## TASK
Give back every line of the data below exactly.

## DATA BELOW
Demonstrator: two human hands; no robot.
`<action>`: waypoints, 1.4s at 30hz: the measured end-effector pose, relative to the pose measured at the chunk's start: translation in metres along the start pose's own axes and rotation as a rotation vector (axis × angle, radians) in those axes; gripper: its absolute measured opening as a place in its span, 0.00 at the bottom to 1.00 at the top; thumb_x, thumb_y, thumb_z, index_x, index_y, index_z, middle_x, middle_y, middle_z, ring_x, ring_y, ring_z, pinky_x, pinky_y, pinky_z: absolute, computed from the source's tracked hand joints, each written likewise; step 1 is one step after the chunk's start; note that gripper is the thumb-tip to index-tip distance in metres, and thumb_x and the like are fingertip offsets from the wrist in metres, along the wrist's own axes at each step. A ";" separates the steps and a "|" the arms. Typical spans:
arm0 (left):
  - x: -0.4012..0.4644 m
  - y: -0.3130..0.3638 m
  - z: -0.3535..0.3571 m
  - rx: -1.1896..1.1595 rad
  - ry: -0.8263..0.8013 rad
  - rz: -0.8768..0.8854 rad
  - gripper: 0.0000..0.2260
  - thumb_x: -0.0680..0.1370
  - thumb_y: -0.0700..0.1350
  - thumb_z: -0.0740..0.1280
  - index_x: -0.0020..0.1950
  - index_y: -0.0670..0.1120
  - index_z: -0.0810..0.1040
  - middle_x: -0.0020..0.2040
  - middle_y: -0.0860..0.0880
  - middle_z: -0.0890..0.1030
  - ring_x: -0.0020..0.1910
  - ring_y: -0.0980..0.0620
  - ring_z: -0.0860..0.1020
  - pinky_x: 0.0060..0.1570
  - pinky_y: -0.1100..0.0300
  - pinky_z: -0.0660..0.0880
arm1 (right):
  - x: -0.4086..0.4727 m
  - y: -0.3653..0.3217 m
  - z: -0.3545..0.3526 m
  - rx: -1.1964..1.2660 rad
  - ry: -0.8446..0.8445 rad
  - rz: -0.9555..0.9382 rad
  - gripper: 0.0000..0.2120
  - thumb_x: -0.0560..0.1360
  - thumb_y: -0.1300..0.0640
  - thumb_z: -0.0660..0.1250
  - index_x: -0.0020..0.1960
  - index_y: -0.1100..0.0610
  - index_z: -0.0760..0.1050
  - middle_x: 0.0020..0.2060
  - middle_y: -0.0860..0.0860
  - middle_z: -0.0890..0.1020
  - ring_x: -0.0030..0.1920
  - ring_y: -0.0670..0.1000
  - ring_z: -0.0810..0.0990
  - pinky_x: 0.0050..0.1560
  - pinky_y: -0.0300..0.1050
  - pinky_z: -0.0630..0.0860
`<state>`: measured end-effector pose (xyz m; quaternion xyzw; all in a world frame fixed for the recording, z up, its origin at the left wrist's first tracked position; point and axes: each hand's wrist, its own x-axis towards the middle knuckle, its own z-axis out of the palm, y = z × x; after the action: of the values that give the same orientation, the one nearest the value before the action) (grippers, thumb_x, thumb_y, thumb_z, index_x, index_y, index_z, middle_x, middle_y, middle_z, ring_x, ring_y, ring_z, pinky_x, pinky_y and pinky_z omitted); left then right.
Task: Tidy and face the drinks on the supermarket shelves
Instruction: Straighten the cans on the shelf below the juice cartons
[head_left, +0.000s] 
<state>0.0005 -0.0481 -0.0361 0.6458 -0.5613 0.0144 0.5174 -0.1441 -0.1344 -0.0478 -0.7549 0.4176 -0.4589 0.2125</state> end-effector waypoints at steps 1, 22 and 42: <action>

## RESPONSE
Demonstrator: two human hands; no robot.
`<action>`: waypoints, 1.4s at 30hz: the measured end-effector pose, relative to the pose measured at the chunk's start: translation in metres along the start pose's own axes and rotation as a rotation vector (axis × angle, radians) in those axes; gripper: its absolute measured opening as a place in its span, 0.00 at the bottom to 1.00 at the top; thumb_x, thumb_y, thumb_z, index_x, index_y, index_z, middle_x, middle_y, middle_z, ring_x, ring_y, ring_z, pinky_x, pinky_y, pinky_z: absolute, computed from the source's tracked hand joints, each written likewise; step 1 is one step after the chunk's start; note that gripper is the thumb-tip to index-tip distance in metres, and thumb_x and the like are fingertip offsets from the wrist in metres, along the wrist's own axes at each step. A ";" separates the steps and a "|" the arms. Typical spans:
arm0 (left):
  - x: -0.4012..0.4644 m
  - y: -0.3130..0.3638 m
  - z: -0.3535..0.3571 m
  - rx: -1.1896..1.1595 rad
  - ry: -0.8263..0.8013 rad
  - rz: -0.8768..0.8854 rad
  - gripper: 0.0000..0.2260
  - thumb_x: -0.0680..0.1370
  - thumb_y: -0.0700..0.1350
  - thumb_z: -0.0740..0.1280
  - index_x: -0.0020..0.1950
  - index_y: -0.0670..0.1120
  - index_z: -0.0810..0.1040
  - middle_x: -0.0020..0.2040
  - middle_y: -0.0860..0.0880
  - middle_z: -0.0890..0.1030
  - ring_x: -0.0020..0.1910
  - ring_y: -0.0980..0.0620
  - ring_z: -0.0860..0.1020
  - pinky_x: 0.0060..0.1570
  - pinky_y: -0.1100..0.0300
  - pinky_z: -0.0660..0.0880
arm1 (right):
  - x: -0.4086..0.4727 m
  - y: -0.3653..0.3217 m
  - z: -0.3545..0.3526 m
  - rx: -1.1964..1.2660 rad
  - ry: -0.8446..0.8445 rad
  - rz: -0.9555..0.9382 rad
  - gripper: 0.0000..0.2120
  - thumb_x: -0.0560..0.1360
  - thumb_y: -0.1300..0.0640
  - thumb_z: -0.0660..0.1250
  - index_x: -0.0020..0.1960
  - index_y: -0.1100..0.0610
  - index_z: -0.0760..0.1050
  - middle_x: 0.0020..0.2060
  - middle_y: -0.0860..0.0860
  - middle_z: -0.0890..0.1020
  - ring_x: -0.0030..0.1920
  - ring_y: -0.0670..0.1000
  - ring_z: -0.0810..0.0990
  - pinky_x: 0.0050..0.1560
  - pinky_y: -0.0300..0.1050
  - pinky_z: -0.0630..0.0860
`<state>`: measured end-effector pose (xyz m; quaternion xyzw; all in a world frame fixed for the recording, z up, its origin at the left wrist's first tracked position; point and axes: each hand's wrist, its own x-axis towards the middle knuckle, its own z-axis out of the palm, y = z × x; after the action: of the values that give the same orientation, the one nearest the value before the action) (grippers, thumb_x, thumb_y, thumb_z, index_x, index_y, index_z, middle_x, middle_y, middle_z, ring_x, ring_y, ring_z, pinky_x, pinky_y and pinky_z omitted); left then right.
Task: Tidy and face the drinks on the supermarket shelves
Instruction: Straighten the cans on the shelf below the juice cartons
[head_left, +0.000s] 
<state>0.0005 -0.0481 -0.0361 0.6458 -0.5613 0.0144 0.5174 -0.1441 -0.1344 -0.0478 -0.7549 0.4176 -0.4589 0.2125</state> end-effector waypoints at steps 1, 22 and 42: <action>

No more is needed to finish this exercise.